How To Make Affiliate Income From Search Engines

This post was guest blogged by Steven York of SEOpher.com.

People always assume that you need hundreds and thousands of visitors each and every day to make money on the Internet; while this certainly helps it’s not crucial. You need to maximize the potential of each and every visitor – but I bet you’re not even doing that.

Let’s look at the most obvious source of visitors and yet one of the easiest to manipulate: search engine referrals.

Look At The Numbers

Natural search engine referrals is one of the most sustainable, consistent and high quality sources of traffic. You’ll probably find that upwards of 50% of visitors find your website this way and they’re easy to leverage.

Why Are They High Quality?

Search engine users have an ‘information requirement’ that led them to your website. They’re after a piece of information and Google told them that you might have the answer. Whether they’re looking for a review of a product, instructions to do something or merely advice, this user is looking for the answer on your website.

So How Can You Help Them?

An obvious way to leverage this information requirement is to work out what they were searching for when they found you and present them with more options related to it. Supposing I landed on www.example.com looking for a review of a specific laptop, it’d make sense to have a region of “you might be interested in…” where you can promote similar pieces of content. I’ve written a tutorial on how to do just that on my web development blog, StevenYork.com and I recently implemented this on Seopher.com too; while it’s too early to give any statistics, it does appear to be working nicely.

How Can I Profit From This?

While this method can be used to increase page views and offer a more useful experience to search engine visitors, it can also be used to make money. Once you know how the user entered your website, you’ve got a piece of contextual information to tie in to. So (using the above example): if I land on www.example.com searching for “EEE-PC review”, it makes sense to use that information to your advantage – show advertising for the Asus affiliate scheme.

Use Analytic, work out your popular entry terms and sort out affiliate deals for each of them.

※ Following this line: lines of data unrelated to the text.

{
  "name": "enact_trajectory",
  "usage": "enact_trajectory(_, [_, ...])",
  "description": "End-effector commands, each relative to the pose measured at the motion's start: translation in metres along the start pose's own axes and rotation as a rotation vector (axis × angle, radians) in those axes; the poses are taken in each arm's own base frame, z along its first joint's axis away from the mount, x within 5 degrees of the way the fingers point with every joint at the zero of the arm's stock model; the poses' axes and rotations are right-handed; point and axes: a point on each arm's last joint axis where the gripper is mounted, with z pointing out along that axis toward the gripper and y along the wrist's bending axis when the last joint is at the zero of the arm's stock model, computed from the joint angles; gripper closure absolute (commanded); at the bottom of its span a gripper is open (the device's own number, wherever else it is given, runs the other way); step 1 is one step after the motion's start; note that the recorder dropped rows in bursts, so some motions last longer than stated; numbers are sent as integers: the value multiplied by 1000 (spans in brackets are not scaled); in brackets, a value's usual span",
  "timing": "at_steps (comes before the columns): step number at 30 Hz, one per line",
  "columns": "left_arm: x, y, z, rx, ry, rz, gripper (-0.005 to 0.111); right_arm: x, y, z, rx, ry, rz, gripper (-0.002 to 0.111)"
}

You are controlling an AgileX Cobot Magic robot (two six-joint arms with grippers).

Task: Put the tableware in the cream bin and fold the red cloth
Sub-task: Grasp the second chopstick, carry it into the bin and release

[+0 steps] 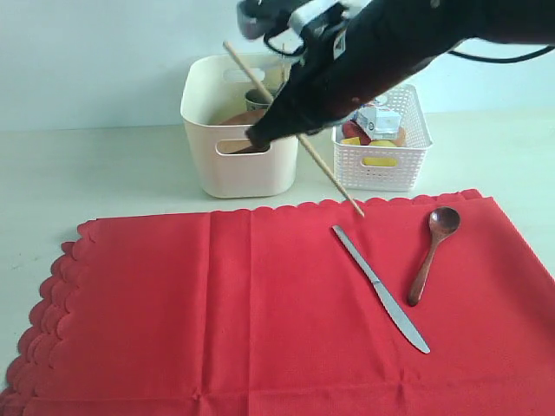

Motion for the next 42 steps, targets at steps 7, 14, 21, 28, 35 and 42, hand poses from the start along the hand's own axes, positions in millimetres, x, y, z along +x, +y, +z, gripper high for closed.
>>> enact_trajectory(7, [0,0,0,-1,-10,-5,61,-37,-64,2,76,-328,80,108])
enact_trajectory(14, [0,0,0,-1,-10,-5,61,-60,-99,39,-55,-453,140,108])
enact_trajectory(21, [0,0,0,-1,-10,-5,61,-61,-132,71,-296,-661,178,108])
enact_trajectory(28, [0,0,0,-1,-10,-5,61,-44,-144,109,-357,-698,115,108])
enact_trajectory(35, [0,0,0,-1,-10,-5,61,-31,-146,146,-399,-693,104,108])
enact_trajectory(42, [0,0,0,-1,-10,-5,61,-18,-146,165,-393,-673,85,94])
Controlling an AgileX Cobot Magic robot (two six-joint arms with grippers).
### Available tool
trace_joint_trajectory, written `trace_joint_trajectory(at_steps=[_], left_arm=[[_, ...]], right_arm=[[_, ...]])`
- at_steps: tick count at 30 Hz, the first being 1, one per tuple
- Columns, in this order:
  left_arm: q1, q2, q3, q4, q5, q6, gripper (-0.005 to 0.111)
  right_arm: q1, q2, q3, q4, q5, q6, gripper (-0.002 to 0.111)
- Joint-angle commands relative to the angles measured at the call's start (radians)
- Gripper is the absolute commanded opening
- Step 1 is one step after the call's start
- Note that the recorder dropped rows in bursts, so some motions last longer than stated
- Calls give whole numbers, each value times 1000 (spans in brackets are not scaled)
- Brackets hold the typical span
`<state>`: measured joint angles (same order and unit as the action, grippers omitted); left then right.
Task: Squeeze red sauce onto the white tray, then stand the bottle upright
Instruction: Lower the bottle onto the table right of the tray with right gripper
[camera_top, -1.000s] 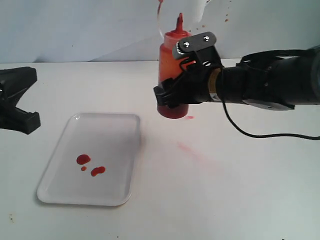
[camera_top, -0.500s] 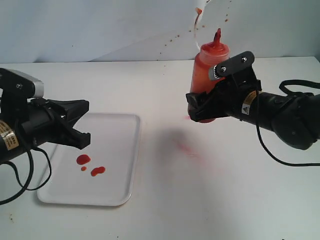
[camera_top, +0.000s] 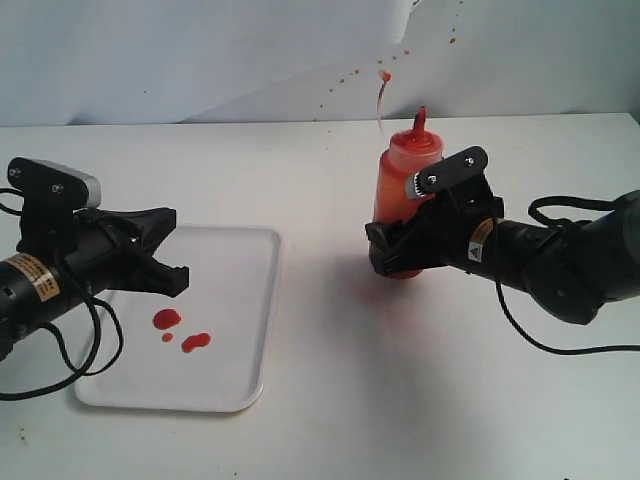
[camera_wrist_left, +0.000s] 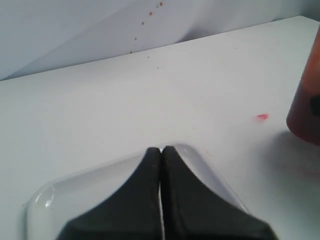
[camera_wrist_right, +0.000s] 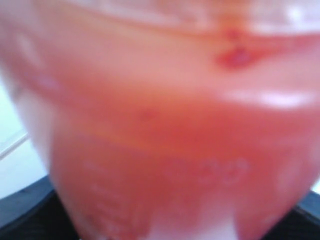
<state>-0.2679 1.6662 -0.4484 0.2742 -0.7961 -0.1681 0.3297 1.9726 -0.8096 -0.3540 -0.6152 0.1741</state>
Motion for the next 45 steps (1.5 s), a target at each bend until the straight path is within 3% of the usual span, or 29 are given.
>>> trace_joint_trajectory(at_steps=[1,9,14,21,45], left_arm=[[1,33,2,-33,-38,22,0],[1,77,2,-40,-106,160,0],[1,119,2,-143,-111,288,0],[1,174,0,-212,-154,304,0],[1,206,0,-212,-214,300,0]], right_arm=[[1,7,-5,-56,-56,-9,0],[1,24,-5,-152,-63,-5,0],[1,24,-5,-164,-55,-5,0],[1,22,0,-458,-55,55,0],[-2,22,68,-332,-14,-8,0]])
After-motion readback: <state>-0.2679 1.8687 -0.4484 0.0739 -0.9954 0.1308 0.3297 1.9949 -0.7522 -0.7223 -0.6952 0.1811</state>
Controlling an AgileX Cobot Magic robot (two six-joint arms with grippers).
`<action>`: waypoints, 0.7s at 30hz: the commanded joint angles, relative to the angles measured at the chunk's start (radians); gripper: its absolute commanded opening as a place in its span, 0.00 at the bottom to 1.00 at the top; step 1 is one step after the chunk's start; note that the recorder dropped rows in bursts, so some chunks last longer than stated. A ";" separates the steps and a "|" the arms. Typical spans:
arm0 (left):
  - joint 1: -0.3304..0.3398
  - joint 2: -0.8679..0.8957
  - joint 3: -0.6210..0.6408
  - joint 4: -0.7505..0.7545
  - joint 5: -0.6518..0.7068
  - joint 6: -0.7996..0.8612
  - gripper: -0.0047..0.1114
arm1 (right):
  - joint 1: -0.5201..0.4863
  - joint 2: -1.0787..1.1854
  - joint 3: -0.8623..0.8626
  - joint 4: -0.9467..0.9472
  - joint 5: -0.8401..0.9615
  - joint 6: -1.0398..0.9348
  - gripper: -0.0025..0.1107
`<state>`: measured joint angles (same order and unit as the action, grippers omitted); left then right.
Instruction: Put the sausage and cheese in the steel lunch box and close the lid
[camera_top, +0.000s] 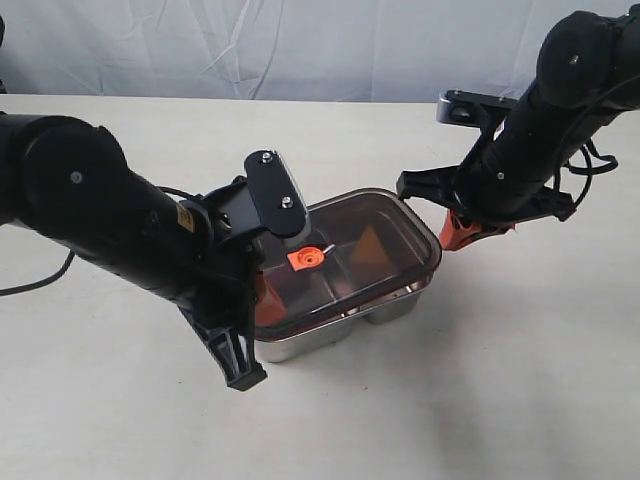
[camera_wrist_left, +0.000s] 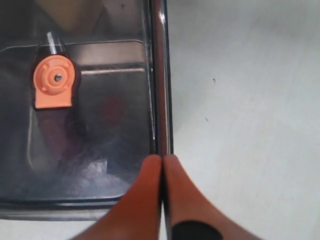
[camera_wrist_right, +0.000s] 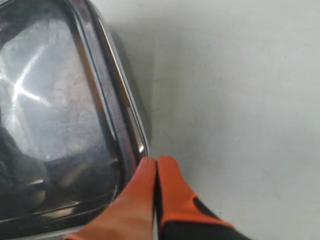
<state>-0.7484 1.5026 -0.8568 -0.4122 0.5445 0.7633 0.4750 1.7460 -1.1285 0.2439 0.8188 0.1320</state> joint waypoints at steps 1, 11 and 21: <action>0.000 -0.009 -0.001 0.001 -0.007 -0.005 0.04 | 0.003 -0.008 -0.004 -0.069 0.019 0.015 0.01; 0.000 -0.009 -0.001 0.003 -0.007 -0.005 0.04 | 0.003 -0.018 -0.004 -0.103 0.022 0.084 0.01; 0.000 -0.009 -0.001 0.003 -0.035 -0.005 0.04 | 0.060 0.010 -0.004 0.073 -0.047 -0.045 0.01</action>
<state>-0.7484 1.5026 -0.8568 -0.4122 0.5175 0.7633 0.5155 1.7411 -1.1285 0.3097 0.7925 0.1029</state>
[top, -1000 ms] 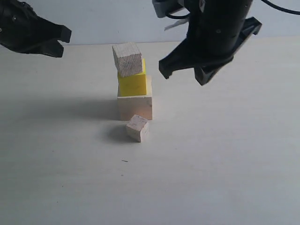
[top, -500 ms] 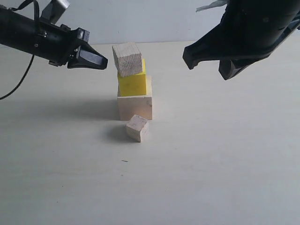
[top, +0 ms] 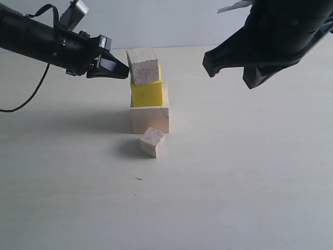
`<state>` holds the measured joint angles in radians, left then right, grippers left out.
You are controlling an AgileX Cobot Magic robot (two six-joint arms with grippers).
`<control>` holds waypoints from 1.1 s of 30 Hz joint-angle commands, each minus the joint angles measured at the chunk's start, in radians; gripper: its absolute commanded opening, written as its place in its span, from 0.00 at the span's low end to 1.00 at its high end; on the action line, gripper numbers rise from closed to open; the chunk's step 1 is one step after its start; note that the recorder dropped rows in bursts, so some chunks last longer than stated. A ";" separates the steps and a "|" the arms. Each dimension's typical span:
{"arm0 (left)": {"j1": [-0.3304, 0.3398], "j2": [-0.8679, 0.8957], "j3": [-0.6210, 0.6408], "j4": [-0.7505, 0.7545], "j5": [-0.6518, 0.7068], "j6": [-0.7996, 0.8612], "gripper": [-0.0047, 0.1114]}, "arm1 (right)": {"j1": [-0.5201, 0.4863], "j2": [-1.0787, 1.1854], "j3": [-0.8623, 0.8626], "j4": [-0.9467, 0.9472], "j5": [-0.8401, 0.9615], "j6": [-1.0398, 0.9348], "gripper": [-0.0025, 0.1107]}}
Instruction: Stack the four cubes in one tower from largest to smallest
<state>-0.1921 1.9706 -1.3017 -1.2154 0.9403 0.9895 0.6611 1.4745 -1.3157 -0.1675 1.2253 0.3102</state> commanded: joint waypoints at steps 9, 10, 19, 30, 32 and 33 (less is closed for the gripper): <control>-0.006 -0.001 -0.005 -0.072 -0.046 0.028 0.04 | 0.002 -0.012 0.005 -0.007 -0.004 0.006 0.02; -0.006 -0.001 -0.005 -0.072 -0.049 0.028 0.04 | 0.002 -0.012 0.005 -0.007 -0.004 0.006 0.02; -0.006 0.001 -0.005 -0.111 -0.057 0.057 0.04 | 0.002 -0.012 0.005 0.006 -0.004 0.005 0.02; -0.006 0.023 -0.016 -0.112 -0.059 0.062 0.04 | 0.002 -0.012 0.005 0.010 -0.004 0.005 0.02; -0.006 0.023 -0.016 -0.117 -0.059 0.072 0.04 | 0.002 -0.012 0.005 0.010 -0.004 0.005 0.02; -0.006 0.024 -0.016 -0.120 -0.059 0.072 0.04 | 0.002 -0.012 0.005 0.010 -0.004 0.005 0.02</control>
<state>-0.1921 1.9930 -1.3120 -1.3164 0.8856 1.0456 0.6611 1.4745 -1.3157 -0.1543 1.2253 0.3102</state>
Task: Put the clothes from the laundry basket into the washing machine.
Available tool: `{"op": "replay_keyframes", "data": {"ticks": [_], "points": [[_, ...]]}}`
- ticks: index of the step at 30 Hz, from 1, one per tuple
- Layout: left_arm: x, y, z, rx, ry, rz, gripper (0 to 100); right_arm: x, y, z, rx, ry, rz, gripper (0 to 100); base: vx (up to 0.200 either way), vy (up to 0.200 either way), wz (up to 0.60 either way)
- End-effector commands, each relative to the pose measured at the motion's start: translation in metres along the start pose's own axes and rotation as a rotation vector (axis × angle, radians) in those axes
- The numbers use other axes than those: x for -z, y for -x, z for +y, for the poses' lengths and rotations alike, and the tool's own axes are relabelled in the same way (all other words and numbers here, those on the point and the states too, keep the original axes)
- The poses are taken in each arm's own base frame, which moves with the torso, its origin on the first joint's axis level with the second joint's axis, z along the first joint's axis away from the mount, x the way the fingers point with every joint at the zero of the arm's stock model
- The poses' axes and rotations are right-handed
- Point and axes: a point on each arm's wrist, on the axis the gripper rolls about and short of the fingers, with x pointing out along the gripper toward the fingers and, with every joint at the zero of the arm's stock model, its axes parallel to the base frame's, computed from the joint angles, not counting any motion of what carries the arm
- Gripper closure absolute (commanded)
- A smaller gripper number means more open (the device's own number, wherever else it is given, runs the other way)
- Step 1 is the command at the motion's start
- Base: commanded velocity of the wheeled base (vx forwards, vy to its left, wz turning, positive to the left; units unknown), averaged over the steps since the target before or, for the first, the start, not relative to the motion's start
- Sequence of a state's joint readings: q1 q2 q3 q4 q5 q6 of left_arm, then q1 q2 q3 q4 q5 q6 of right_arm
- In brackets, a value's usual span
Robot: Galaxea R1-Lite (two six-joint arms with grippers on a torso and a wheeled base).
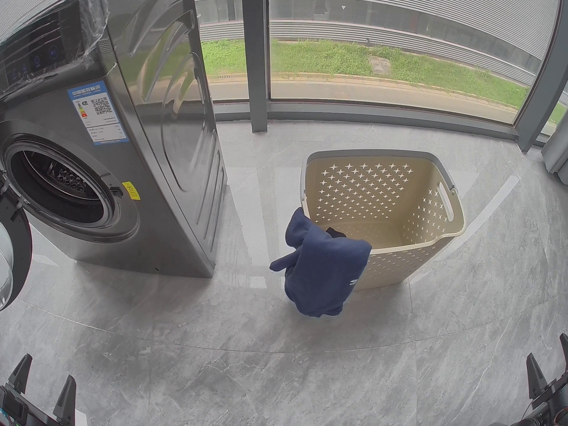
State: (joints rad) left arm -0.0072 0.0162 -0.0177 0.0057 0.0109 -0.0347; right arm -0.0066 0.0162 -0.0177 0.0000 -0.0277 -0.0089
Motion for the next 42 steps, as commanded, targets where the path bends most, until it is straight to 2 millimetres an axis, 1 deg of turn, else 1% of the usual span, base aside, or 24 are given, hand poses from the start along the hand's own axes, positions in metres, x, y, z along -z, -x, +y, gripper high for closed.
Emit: {"op": "replay_keyframes", "data": {"ticks": [1,5,8,20,26,32,34,36,37,38,39,42], "points": [[0.005,0.0,0.0,0.0,-0.002,0.002,0,0.005,0.0,0.0,0.001,0.002,0.001,0,0.0,0.0,0.0],[0.005,0.0,0.0,0.0,-0.002,0.002,0,0.005,0.0,0.0,-0.008,-0.003,0.001,0,0.0,0.0,0.0],[0.005,0.0,0.0,-0.001,-0.001,0.002,0,0.005,0.0,0.001,-0.02,-0.006,0.001,0,0.2,0.0,0.0],[0.005,0.0,0.0,-0.001,0.001,0.002,0,0.005,0.0,0.001,-0.028,0.01,0.006,0,0.0,0.0,0.0],[0.005,0.0,0.0,-0.001,0.001,0.002,0,0.006,0.0,0.001,-0.028,0.01,0.007,0,0.0,0.2,0.0],[0.005,0.0,0.0,0.0,-0.001,0.002,0,0.005,0.0,0.001,-0.025,0.009,0.001,0,0.0,0.0,0.0],[0.005,0.0,0.0,-0.001,-0.002,0.002,0,-0.002,0.002,0.001,-0.031,0.006,-0.036,0,0.0,0.0,0.0],[0.005,0.0,0.0,0.0,-0.001,0.002,0,-0.038,0.013,0.0,-0.034,-0.004,-0.164,0,0.0,0.0,0.0],[0.005,0.0,0.0,0.0,-0.002,0.002,0,-0.042,0.014,0.0,-0.036,-0.007,-0.169,0,0.0,0.0,0.0],[0.005,0.0,0.0,-0.001,-0.004,0.0,0,-0.055,0.011,-0.001,-0.046,-0.021,-0.132,0,0.0,0.0,0.0],[0.005,0.0,0.0,-0.001,-0.006,0.0,0,-0.058,0.005,0.0,-0.06,-0.024,-0.078,0,0.0,0.0,0.0],[0.005,0.0,0.0,-0.001,-0.006,0.0,0,-0.055,-0.022,0.002,-0.113,-0.027,0.12,0,0.0,0.0,0.0]]}}
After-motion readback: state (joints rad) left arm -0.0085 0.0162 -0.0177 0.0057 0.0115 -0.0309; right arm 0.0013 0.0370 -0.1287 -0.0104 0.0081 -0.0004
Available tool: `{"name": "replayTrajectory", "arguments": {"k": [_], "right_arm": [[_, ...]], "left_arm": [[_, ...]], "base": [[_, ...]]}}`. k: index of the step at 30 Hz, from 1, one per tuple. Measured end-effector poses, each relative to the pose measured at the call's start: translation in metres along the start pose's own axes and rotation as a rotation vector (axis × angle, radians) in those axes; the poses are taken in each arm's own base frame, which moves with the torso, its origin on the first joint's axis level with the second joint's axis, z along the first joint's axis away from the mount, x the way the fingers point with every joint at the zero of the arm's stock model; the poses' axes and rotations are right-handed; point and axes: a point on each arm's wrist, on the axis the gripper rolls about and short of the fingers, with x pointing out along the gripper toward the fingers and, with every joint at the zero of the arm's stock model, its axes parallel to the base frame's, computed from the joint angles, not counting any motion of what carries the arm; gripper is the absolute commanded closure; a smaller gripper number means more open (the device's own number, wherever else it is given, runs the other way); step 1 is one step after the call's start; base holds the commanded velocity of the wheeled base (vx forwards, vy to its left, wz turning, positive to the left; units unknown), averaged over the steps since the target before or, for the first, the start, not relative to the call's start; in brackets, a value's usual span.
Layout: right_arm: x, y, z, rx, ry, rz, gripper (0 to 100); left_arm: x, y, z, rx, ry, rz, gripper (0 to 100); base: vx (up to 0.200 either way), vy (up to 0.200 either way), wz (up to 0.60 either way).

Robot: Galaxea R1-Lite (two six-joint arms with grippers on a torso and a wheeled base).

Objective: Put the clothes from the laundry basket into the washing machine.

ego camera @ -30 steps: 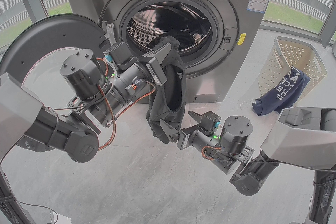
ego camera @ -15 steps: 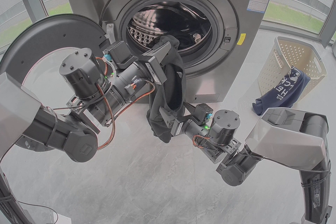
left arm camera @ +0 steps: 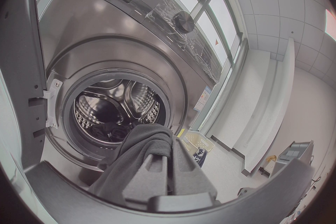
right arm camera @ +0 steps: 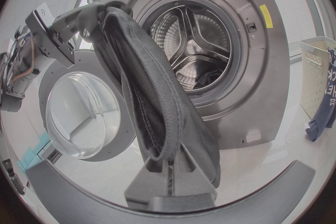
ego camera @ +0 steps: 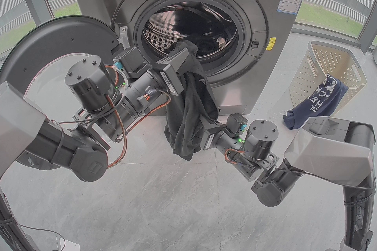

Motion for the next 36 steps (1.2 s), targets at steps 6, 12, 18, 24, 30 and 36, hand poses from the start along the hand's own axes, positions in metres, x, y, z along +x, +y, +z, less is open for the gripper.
{"name": "replayTrajectory", "arguments": {"k": [6, 12, 18, 24, 30, 36], "right_arm": [[-0.025, -0.013, 0.026, -0.021, 0.012, -0.033, 100], [-0.043, -0.038, 0.075, -0.039, -0.076, -0.106, 100], [-0.057, -0.042, 0.114, -0.029, -0.177, -0.125, 100], [-0.067, -0.037, 0.137, -0.007, -0.244, -0.132, 100], [-0.070, -0.034, 0.152, 0.019, -0.302, -0.150, 100], [-0.073, -0.030, 0.167, 0.032, -0.354, -0.148, 100]], "left_arm": [[-0.005, 0.005, 0.000, 0.005, 0.012, 0.017, 100], [-0.026, 0.004, -0.002, 0.006, 0.068, 0.038, 100], [-0.058, -0.002, 0.000, 0.013, 0.121, 0.042, 100], [-0.083, -0.011, 0.010, 0.026, 0.122, 0.027, 100], [-0.085, -0.013, 0.025, 0.040, 0.056, 0.024, 100], [-0.087, -0.013, 0.029, 0.055, 0.041, 0.028, 100]], "base": [[0.000, 0.000, 0.00], [0.000, 0.000, 0.00], [0.000, 0.000, 0.00], [0.000, 0.000, 0.00], [0.000, 0.000, 0.00], [0.000, 0.000, 0.00]]}}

So supposing you’ve got 15 keywords that are consistently popular on your blog; find an affiliate scheme for each of them. The next step is to sniff the referral keywords (using my tutorial or one of the others on the Internet) and work out whether one of those keywords was used by the current visitor. If they are, show the relevant ad.

This means that you’ve got a much higher chance of converting because you’ve identified that the user already has interest in the subject matter. It’s all about working more efficiently. You don’t need 100,000 visitors a week to generate a decent level of income, you just need to target the ones you do have (be that 100, 1000 or more).

The Dark Side

I recently wrote about a slightly black-hat practice that could also be used to efficiently target advertising… It’s possible to manually define a list of URLs and use Javascript to determine whether the user has visited them or not. Viably, if you could research enough URLs you could target specific websites and show corresponding affiliate ads. For example, if you know the visitor has been to TNX.com, you could show the affiliate campaign for Text-Link-Ads.

It’s all about making your content and advertising contextual to the user; that way you don’t need millions of visitors to make a decent return – because almost every one could lead to a sale.